=== TASK GOAL ===
The reply must consist of the complete listing, reproduced exactly, with no images included.

=== DATASET EXCERPT ===
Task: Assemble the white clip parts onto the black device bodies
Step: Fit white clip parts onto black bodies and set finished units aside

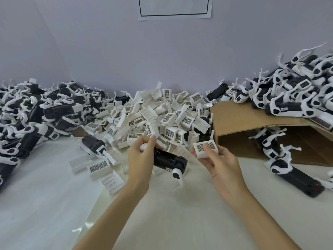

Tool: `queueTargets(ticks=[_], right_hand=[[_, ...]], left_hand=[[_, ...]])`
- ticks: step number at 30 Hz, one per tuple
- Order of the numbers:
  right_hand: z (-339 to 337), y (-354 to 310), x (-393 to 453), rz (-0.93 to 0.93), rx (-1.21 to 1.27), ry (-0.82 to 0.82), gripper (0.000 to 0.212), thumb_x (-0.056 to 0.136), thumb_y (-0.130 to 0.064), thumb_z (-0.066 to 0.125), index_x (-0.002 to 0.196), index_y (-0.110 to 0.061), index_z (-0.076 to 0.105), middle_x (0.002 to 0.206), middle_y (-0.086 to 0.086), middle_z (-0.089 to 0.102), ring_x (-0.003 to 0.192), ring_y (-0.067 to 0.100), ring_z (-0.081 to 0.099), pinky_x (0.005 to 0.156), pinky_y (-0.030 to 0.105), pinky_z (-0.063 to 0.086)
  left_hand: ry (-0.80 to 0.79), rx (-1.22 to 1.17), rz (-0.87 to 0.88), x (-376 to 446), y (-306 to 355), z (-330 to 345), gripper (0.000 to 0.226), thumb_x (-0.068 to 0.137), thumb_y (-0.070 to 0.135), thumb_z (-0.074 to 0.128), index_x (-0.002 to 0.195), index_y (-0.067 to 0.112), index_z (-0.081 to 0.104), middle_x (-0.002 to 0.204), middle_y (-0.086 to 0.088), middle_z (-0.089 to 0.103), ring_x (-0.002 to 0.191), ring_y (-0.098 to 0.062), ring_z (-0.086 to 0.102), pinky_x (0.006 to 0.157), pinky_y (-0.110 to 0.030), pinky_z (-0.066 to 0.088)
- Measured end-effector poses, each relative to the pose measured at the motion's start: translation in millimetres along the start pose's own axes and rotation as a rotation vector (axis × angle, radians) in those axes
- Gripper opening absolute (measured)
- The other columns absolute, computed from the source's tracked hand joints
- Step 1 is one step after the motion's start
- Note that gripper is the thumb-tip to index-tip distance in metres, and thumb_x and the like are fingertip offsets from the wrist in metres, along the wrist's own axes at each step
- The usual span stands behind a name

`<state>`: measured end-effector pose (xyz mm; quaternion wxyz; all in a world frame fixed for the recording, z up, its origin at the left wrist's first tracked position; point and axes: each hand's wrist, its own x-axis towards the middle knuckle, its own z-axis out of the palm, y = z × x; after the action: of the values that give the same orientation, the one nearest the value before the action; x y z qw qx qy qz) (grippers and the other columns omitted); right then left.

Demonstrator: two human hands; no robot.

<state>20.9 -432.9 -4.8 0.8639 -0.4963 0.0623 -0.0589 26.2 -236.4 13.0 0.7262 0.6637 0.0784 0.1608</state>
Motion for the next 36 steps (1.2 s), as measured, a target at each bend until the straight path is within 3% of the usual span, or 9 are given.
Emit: queueTargets(ticks=[6,11,14,17,20,23,26,30,36], right_hand=[[-1,3,-1,-0.012,-0.105,-0.028,0.026,0.092,-0.009,0.075,0.114,0.0,0.065,0.112,0.012,0.079,0.105,0.019,0.076,0.083,0.024,0.059],[0,4,-2,-0.044,-0.182,-0.019,0.052,0.082,-0.026,0.079,0.126,-0.009,0.057,0.107,0.012,0.08,0.107,0.026,0.076,0.094,0.04,0.055],[1,6,-2,-0.02,-0.181,-0.022,0.026,0.101,-0.017,0.064,0.127,-0.015,0.06,0.106,0.01,0.079,0.103,0.028,0.077,0.08,0.033,0.059],[2,5,-2,0.077,-0.051,0.0,0.023,0.111,-0.011,0.046,0.128,-0.013,0.061,0.101,0.012,0.078,0.091,0.025,0.078,0.069,0.029,0.054],[0,2,-1,0.132,0.029,-0.043,0.018,0.101,-0.016,0.065,0.116,-0.007,0.065,0.082,0.003,0.075,0.074,0.018,0.072,0.058,0.023,0.048],[-3,1,-1,0.059,-0.124,-0.155,0.037,0.085,-0.017,0.081,0.117,-0.007,0.066,0.083,0.007,0.067,0.071,0.016,0.06,0.051,0.019,0.044],[-4,2,-5,-0.131,-0.471,-0.144,0.048,0.09,-0.009,0.079,0.127,-0.025,0.053,0.102,-0.004,0.078,0.089,0.011,0.074,0.071,0.019,0.058],[-3,3,-11,-0.377,-0.708,-0.28,0.045,0.095,-0.011,0.074,0.123,-0.026,0.043,0.125,-0.015,0.071,0.114,0.009,0.07,0.09,0.027,0.059],[4,5,-21,-0.535,-0.883,-0.378,0.052,0.097,-0.035,0.069,0.147,-0.029,0.057,0.14,-0.027,0.059,0.135,-0.006,0.051,0.106,0.01,0.039]], left_hand=[[-0.082,0.069,0.033,-12,-6,10,0.034,0.102,0.025,0.065,0.069,0.019,0.062,0.087,-0.016,0.072,0.072,-0.012,0.062,0.067,-0.025,0.052],[-0.136,0.11,0.093,-19,-10,16,0.029,0.104,0.024,0.065,0.081,0.006,0.065,0.084,-0.014,0.071,0.075,-0.016,0.063,0.071,-0.034,0.051],[-0.144,0.143,0.122,-18,-10,16,0.029,0.105,0.025,0.065,0.082,0.007,0.065,0.082,-0.011,0.072,0.076,-0.018,0.064,0.071,-0.036,0.052],[-0.148,0.134,0.15,-19,-10,16,0.039,0.108,0.034,0.059,0.08,0.007,0.065,0.084,-0.014,0.07,0.081,-0.031,0.066,0.075,-0.046,0.053],[-0.181,0.073,0.167,-22,-4,16,0.064,0.107,0.058,0.034,0.081,0.01,0.067,0.085,-0.014,0.068,0.082,-0.034,0.063,0.077,-0.045,0.049],[-0.194,0.07,0.178,-22,-2,17,0.067,0.102,0.067,0.022,0.087,0.021,0.067,0.086,-0.008,0.072,0.089,-0.039,0.065,0.08,-0.05,0.052],[-0.204,0.118,0.179,-22,-5,18,0.068,0.098,0.073,0.018,0.097,0.023,0.065,0.093,-0.008,0.072,0.089,-0.036,0.064,0.079,-0.043,0.052],[-0.223,0.137,0.17,-19,-8,16,0.07,0.097,0.076,0.018,0.099,0.024,0.064,0.095,-0.007,0.072,0.088,-0.034,0.065,0.079,-0.034,0.05],[-0.274,0.16,0.203,-16,-14,13,0.052,0.103,0.065,0.023,0.098,0.03,0.061,0.095,-0.005,0.07,0.083,-0.026,0.061,0.078,-0.035,0.048]])
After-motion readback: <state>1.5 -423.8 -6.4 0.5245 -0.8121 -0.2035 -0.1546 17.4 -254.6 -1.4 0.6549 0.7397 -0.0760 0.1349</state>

=== ANSWER BELOW ===
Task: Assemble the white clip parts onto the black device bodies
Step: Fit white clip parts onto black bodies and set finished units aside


Tool: `queueTargets(ticks=[_], right_hand=[[_, ...]], left_hand=[[_, ...]])`
- ticks: step number at 30 Hz, one per tuple
- Order of the numbers:
  right_hand: z (-339 to 337), y (-354 to 310), x (-393 to 453), rz (-0.93 to 0.93), rx (-1.21 to 1.27), ry (-0.82 to 0.82), gripper (0.000 to 0.212), thumb_x (-0.056 to 0.136), thumb_y (-0.130 to 0.064), thumb_z (-0.066 to 0.125), index_x (-0.002 to 0.196), index_y (-0.110 to 0.061), index_z (-0.076 to 0.105), middle_x (0.002 to 0.206), middle_y (-0.086 to 0.086), middle_z (-0.089 to 0.102), ring_x (-0.003 to 0.192), ring_y (-0.067 to 0.100), ring_z (-0.081 to 0.099), pinky_x (0.005 to 0.156), pinky_y (-0.030 to 0.105), pinky_z (-0.063 to 0.086)
  left_hand: ry (-0.80 to 0.79), rx (-1.22 to 1.17), rz (-0.87 to 0.88), x (-376 to 446), y (-306 to 355), z (-330 to 345), gripper (0.000 to 0.226), thumb_x (-0.068 to 0.137), thumb_y (-0.070 to 0.135), thumb_z (-0.074 to 0.128), index_x (-0.002 to 0.195), index_y (-0.067 to 0.112), index_z (-0.081 to 0.104), middle_x (-0.002 to 0.204), middle_y (-0.086 to 0.088), middle_z (-0.089 to 0.103), ring_x (-0.002 to 0.191), ring_y (-0.098 to 0.062), ring_z (-0.086 to 0.102), pinky_x (0.006 to 0.157), pinky_y (-0.110 to 0.030), pinky_z (-0.066 to 0.088)
- Measured end-effector poses, each relative to the pose measured at the motion's start: translation in millimetres along the start pose's own axes and rotation as a rotation vector (axis × angle, radians) in those axes
- Gripper opening absolute (measured)
- The other columns absolute, computed from the source's tracked hand joints
- Step 1 is one step after the motion's start
- Note that gripper is the thumb-tip to index-tip distance in metres, and thumb_x and the like are fingertip offsets from the wrist in metres, along the wrist's own axes at each step
- The usual span stands behind a name

`<state>`: measured end-effector pose (xyz mm; quaternion wxyz; all in a world frame fixed for the recording, z up, its origin at the left wrist's first tracked position; point and axes: each hand's wrist, its own x-axis towards the middle knuckle, its own z-axis out of the palm, y = z × x; after the action: of the values that give the same orientation, the one nearest the value before the action; x y z qw qx qy qz) (grippers and the other columns omitted); right then left.

Demonstrator: two human hands; no robot.

<state>20.9 -432.9 -4.8 0.8639 -0.4963 0.0623 -0.0589 26.2 -236.4 13.0 0.7262 0.6637 0.0784 0.1608</state>
Motion for the next 36 steps (1.2 s), as measured, a target at each bend until the straight path is within 3% of the usual span, or 9 are given.
Emit: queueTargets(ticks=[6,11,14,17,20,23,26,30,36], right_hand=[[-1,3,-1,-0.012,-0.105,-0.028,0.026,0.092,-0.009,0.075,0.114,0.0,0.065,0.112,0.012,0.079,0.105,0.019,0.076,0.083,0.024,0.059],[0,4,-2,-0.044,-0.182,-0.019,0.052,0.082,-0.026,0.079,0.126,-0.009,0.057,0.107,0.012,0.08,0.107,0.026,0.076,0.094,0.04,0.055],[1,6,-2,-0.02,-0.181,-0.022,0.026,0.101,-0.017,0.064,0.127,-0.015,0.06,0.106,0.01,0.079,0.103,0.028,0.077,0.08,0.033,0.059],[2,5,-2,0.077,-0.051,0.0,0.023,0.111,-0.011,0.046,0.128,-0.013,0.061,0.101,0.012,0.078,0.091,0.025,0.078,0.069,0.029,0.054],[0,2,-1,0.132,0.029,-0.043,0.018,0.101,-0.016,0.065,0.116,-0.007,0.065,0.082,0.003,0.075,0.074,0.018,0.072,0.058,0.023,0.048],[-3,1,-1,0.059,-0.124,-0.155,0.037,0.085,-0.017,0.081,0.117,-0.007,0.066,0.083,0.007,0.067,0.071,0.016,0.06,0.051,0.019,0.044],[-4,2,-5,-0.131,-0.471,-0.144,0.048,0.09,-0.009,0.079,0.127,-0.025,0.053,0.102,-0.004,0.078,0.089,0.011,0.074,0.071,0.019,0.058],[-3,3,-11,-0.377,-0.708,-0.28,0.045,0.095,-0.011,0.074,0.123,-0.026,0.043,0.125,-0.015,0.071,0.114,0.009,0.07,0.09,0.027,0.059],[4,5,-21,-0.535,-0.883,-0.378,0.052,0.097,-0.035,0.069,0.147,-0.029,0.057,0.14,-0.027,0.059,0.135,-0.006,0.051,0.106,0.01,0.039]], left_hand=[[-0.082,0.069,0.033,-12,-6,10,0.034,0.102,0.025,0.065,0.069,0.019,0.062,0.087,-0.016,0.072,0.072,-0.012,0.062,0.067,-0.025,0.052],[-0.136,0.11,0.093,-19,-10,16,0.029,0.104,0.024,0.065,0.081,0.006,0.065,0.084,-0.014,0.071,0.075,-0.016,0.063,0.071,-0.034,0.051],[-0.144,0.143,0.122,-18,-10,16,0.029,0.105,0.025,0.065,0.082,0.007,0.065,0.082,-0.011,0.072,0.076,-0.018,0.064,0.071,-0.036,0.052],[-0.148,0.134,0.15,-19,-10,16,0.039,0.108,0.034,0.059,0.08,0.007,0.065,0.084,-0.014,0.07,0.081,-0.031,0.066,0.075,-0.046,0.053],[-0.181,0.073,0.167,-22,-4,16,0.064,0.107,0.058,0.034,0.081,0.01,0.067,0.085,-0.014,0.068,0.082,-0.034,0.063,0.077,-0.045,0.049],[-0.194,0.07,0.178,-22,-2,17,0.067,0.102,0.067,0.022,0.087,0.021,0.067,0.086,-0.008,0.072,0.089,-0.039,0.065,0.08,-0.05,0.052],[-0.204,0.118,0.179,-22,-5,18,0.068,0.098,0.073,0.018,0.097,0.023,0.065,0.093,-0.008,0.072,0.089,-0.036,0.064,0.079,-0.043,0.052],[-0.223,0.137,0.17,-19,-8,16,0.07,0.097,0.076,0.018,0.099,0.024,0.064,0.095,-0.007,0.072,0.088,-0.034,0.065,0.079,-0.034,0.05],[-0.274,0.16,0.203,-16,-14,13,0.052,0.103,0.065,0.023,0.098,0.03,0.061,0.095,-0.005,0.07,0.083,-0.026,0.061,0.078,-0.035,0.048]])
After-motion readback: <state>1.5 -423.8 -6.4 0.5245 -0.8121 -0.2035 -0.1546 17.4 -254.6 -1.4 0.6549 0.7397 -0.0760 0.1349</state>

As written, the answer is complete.